What's the best practice to implement a tree of models in parallel

Hi all, I’d like to implement the paper “Monocular Depth Estimation Using Neural Regression Forest” (http://web.engr.oregonstate.edu/~sinisa/research/publications/cvpr16_NRF.pdf) using PyTorch.

The model is like this. A model contains many mini-models (splitting nodes) and they are structured in a tree. Every splitting node is a nn.module which receives input from its parent model and sends its output to its children models.

For example, we have a binary tree of height 3 and we need three splitting node models: node0, node1 and node2. The input tensor x is sent to node0 as:
output0 = node0(x),
which is passed to its children:
output1 = node1(output0), output2 = node2(output0)
This process can go on if the tree is deeper…

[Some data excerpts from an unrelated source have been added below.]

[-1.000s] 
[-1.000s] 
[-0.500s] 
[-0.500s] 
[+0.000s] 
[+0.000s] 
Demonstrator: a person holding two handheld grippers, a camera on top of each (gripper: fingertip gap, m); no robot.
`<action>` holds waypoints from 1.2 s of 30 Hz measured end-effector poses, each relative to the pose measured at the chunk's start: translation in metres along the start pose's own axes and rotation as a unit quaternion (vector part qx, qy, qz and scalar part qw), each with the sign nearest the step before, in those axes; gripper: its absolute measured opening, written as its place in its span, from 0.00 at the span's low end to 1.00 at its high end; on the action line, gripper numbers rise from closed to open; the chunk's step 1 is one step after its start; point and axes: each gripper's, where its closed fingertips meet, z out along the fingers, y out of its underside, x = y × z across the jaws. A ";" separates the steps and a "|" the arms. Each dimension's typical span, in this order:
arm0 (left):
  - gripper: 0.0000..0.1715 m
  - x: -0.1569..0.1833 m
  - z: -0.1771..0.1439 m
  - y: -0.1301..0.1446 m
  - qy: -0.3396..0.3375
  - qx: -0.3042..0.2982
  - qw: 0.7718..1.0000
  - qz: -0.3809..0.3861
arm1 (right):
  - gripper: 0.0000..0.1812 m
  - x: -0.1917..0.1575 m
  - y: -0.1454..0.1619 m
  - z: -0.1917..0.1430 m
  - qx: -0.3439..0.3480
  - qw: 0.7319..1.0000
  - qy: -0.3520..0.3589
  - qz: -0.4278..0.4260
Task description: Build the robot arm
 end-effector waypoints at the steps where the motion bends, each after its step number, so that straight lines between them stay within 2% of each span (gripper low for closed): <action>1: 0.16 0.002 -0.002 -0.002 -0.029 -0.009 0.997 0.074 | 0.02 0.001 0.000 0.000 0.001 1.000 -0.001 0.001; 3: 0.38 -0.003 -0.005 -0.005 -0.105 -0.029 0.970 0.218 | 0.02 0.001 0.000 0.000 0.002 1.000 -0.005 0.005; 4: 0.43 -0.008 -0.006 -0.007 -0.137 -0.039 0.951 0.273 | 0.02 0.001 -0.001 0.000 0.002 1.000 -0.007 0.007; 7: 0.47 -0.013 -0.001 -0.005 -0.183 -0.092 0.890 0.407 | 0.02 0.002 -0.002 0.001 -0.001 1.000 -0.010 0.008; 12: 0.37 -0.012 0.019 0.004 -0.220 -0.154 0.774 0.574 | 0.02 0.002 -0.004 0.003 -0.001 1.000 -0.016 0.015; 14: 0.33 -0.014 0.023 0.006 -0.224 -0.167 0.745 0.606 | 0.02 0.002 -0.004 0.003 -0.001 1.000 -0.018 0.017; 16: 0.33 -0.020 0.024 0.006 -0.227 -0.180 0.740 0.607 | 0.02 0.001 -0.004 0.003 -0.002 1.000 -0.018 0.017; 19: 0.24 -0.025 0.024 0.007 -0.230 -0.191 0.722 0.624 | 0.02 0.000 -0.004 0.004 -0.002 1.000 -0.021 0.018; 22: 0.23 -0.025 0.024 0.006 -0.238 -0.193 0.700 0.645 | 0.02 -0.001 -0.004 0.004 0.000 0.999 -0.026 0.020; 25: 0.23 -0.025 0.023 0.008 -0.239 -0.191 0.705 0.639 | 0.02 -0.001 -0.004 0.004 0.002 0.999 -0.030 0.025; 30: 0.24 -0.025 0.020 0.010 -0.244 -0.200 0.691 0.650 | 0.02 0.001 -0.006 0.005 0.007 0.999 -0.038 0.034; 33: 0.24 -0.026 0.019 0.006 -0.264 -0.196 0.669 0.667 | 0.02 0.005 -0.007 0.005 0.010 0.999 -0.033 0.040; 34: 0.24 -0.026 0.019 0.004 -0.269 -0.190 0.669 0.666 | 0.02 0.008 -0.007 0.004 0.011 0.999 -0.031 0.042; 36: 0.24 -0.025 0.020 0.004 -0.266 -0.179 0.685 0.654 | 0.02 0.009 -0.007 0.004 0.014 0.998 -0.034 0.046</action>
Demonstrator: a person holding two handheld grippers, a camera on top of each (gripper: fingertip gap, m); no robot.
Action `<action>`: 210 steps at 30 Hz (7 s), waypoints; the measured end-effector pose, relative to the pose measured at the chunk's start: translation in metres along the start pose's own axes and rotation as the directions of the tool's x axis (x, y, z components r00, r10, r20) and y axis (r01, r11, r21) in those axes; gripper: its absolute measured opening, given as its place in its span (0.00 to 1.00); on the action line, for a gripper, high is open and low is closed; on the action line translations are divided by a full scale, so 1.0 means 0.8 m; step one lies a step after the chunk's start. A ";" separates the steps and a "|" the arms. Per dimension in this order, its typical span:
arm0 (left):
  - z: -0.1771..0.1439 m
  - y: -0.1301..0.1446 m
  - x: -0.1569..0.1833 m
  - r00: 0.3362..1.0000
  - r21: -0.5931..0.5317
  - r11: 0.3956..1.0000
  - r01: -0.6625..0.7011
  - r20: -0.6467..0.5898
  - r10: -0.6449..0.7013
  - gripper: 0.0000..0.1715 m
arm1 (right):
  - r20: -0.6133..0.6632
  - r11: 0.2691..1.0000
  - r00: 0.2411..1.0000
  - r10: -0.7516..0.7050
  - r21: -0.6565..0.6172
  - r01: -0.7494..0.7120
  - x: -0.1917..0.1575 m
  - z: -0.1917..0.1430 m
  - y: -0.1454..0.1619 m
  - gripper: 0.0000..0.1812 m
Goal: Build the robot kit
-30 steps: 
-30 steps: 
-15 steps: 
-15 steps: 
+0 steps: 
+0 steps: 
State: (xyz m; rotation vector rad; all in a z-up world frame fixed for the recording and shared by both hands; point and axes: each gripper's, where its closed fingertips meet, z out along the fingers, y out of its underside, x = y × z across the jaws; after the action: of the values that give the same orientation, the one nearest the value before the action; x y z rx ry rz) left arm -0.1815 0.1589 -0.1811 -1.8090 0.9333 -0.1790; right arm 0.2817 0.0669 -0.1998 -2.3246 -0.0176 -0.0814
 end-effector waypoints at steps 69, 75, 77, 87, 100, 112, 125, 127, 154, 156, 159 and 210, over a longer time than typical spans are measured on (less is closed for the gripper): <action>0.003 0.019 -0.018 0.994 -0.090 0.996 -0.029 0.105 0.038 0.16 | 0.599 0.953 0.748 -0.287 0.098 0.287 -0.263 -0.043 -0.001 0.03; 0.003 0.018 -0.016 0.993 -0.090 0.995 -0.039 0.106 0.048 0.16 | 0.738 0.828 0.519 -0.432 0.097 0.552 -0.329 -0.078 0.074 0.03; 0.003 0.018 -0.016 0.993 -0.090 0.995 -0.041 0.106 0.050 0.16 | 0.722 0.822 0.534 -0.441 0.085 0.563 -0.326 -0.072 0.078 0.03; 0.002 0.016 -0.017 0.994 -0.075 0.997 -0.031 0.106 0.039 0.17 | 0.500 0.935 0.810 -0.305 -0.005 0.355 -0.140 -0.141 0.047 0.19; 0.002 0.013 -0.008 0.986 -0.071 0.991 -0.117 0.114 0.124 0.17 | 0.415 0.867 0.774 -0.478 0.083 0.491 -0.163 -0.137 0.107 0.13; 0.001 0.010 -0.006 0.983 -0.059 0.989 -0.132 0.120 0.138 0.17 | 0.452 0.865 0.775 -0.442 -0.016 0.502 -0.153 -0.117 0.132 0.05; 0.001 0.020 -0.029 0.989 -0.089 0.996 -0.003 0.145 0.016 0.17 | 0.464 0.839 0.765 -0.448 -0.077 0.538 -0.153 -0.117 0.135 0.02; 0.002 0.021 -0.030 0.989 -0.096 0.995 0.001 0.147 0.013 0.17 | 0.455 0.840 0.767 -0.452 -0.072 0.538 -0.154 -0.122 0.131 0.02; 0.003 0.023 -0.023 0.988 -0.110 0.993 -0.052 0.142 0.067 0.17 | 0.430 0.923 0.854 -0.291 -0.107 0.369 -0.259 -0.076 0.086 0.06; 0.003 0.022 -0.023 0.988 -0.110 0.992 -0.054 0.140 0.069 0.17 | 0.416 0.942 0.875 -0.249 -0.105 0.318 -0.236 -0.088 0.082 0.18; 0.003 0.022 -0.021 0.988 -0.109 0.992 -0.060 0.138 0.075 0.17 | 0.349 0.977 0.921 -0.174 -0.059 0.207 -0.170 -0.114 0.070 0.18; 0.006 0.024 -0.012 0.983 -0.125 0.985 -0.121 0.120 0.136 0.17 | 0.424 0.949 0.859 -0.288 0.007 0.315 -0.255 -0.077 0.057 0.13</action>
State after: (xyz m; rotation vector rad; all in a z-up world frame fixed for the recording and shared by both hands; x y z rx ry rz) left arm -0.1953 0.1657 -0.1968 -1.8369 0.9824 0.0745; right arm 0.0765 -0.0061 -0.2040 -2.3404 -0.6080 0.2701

In addition, we have an ensemble of these trees to form a forest. In the forward pass, it seems not wise to do sequential evaluation using a for loop like this:

splitting_nodes is a list of nn.modules for all splitting node models

for i in range(num_splitting_nodes):
parent_index = find_parent(i)
parent_output = find_output(parent_index)
output_i = splitting_nodesi

In fact, models from different trees are not related. In addition, forward passes of all nodes in the same depth are not related. A parallel implementation is tempting. The question is what’s the best way to implement this in PyTorch for best efficiency.

Should I use multiprocessing to use a pool of threads to evaluate unrelated models? Or should I concatenate models in the same depth into a “big” model (for example, combine several CNNs with identical architecture into one big CNN) and do a single forward pass to get the results for splitting nodes in the same depth?

Will appreciate your experiences and help!